Una simple moza que se dice por aquí

Relato incluido en la antología «Relatos en femenino» (Buük Editorial, 2020)

Foto de Rod Long en Unsplash

Entonces me pareció bello y hasta conmovedor vernos a todos sus hijos postizos portando hasta la iglesia el féretro con su cuerpo.  

—¡Cómo lo habrá disfrutado desde allá arriba! —, dijo la tía Mercedes tras el sepelio. Y por un momento, una inesperada e impía lágrima osciló dubitativa entre sus ojos. Porque ni su familia, ni mucho menos mis tías, tampoco mi madre; nadie la echará de menos. Nada más que nosotros, pero de una manera leve y mudable, con un sucinto escozor apenas telegrafiado desde el fondo de la memoria. Total, solo era la sirvienta de la casa: la moza que se dice por aquí. 

Cuando nacimos ya estaba allí, enorme y definitiva como su desproporcionada y enfermiza protección. Ya lo decía la abuela: «ni que los hubieras parido tú». Y ella le despachaba un medio mohín y un casi guiño con el ojo bueno, mientras pretendía escondernos del mundo bajo el bamboleo de sus faldas. Y es que no recuerdo mayor dicha que aquel trajín de niños entre las mollas de sus piernas, desde donde eludíamos los castigos y nos protegíamos de los abusones. Cuando estos la oían bramar tan corpulenta y torpe, huían despavoridos, dándose de empellones antes de que los alcanzara el mal de ojo de su pupila vacía y blanca. 

Fue el abuelo quien la trajo muchos años antes de que nosotros llegáramos, cuando en todos los rincones de la casa grande aún azuleaba el límpido frescor de la cal. La instalaron en el desván, en aquel cuartito que había entre el palomar y los trojes. Una pieza pequeña que apenas daba para una cama y un arcón, tal vez con doble fondo. Un lugar ideal para ocultar un pasado del que no le gustaba hablar. Mucho menos del funesto incidente que la había dejado tuerta. Era como si lo hubiera borrado de su memoria; como si su ojo sano no viera aquel otro sin sustancia y vaciado de expresión que la había marcado de por vida. 

¡Cuánta gente vino al entierro! 

Mi madre lo contó alguna vez, que de joven tuvo algunos pretendientes, pero que a todos los espantó con ese mismo desabrido gesto con que daba por zanjada una conversación, siempre que ella presentía que no iba a ser de su agrado lo que le venían a contar.  

—Se puede usted ir marchando por el mismo camino que ha venido—, le disparaba al inconsciente de turno, antes incluso de que este alcanzara a decir esta boca es mía. Acto seguido, le daba la espalda con un trémulo vaivén de caderas que, por lo inesperado, solía dejarlo aturdido en el sitio y sin saber si ir para acá o para allá. 

—Pero ¿cómo que no vino nadie de la familia? 

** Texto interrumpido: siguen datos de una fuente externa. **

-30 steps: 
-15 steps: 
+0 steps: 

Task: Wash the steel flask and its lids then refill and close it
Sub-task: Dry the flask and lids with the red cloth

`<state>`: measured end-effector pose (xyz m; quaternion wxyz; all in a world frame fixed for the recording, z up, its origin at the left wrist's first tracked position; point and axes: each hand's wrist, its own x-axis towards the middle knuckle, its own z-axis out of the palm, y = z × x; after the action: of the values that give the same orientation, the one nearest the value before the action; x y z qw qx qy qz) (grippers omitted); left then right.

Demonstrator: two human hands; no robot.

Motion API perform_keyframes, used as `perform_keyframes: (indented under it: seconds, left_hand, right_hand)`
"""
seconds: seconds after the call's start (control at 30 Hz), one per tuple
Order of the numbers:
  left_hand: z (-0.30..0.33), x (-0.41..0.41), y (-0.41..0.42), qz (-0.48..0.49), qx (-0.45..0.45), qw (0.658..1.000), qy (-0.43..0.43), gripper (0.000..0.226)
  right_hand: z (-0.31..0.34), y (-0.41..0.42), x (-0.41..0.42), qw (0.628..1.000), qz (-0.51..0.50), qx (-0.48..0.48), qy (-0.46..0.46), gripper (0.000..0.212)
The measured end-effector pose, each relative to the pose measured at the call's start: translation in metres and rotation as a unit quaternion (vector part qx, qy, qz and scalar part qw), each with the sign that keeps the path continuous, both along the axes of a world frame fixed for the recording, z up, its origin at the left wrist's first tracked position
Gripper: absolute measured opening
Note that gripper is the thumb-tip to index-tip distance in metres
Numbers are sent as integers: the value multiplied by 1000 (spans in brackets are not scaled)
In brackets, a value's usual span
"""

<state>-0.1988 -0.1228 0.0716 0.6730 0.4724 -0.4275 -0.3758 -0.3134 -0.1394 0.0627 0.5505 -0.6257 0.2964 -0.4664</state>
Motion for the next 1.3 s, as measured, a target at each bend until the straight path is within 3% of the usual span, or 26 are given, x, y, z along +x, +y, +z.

Yo tenía cuatro, tal vez cinco años. Cada jueves sin falta la acompañaba hasta su antiguo barrio, para visitar a su ya muy anciana madre. Por muchos jueves por la tarde que esto se repitiera, nunca terminaba de acostumbrarme a la inquisitiva mirada de aquellas gentes, con sus bocas (no se sabía si torcidas o entreabiertas) en una mueca-mitad-asco-mitad-asombro ante la visión de la orgullosa criada, que venía a pavonearse hasta el cerro del arrabal con su niñito de la mano. Y yo, cada vez que atravesábamos aquella puerta verde, me cogía a ella más fuerte si cabía. Estaba convencido que la puerta daba a un mundo sombrío, muy alejado del que transcurría allá en la casa grande y blanca, donde se derramaba aquel olor redondo y blanco que escondía bajo su mandil y que terminaba envolviéndolo todo. Desde entonces no me fío de las puertas verdes. Nunca las cruzo, pues tengo la certeza de que tras ellas solo hay abismos, o así me parece, mientras un sabor fuerte a humo y fritanga se me pega al paladar y consigue que me ponga triste.  

Ahora, aquel gesto de llevarla a hombros me parece una solemne tontería y me avergüenza, aunque sé que a ella le hubiera encantado: todos sus hijos postizos ahí, a una, señoreando su cadáver ante las miradas boquiabiertas de quienes la ninguneaban en el barrio alto, y reivindicándola como propia ante los gestos torcidos e incrédulos de quienes la despreciaban en el arrabal. Ella que no era nada que no fuera pobre, analfabeta, gorda… ¡y encima tuerta! Una simple moza que se dice por aquí.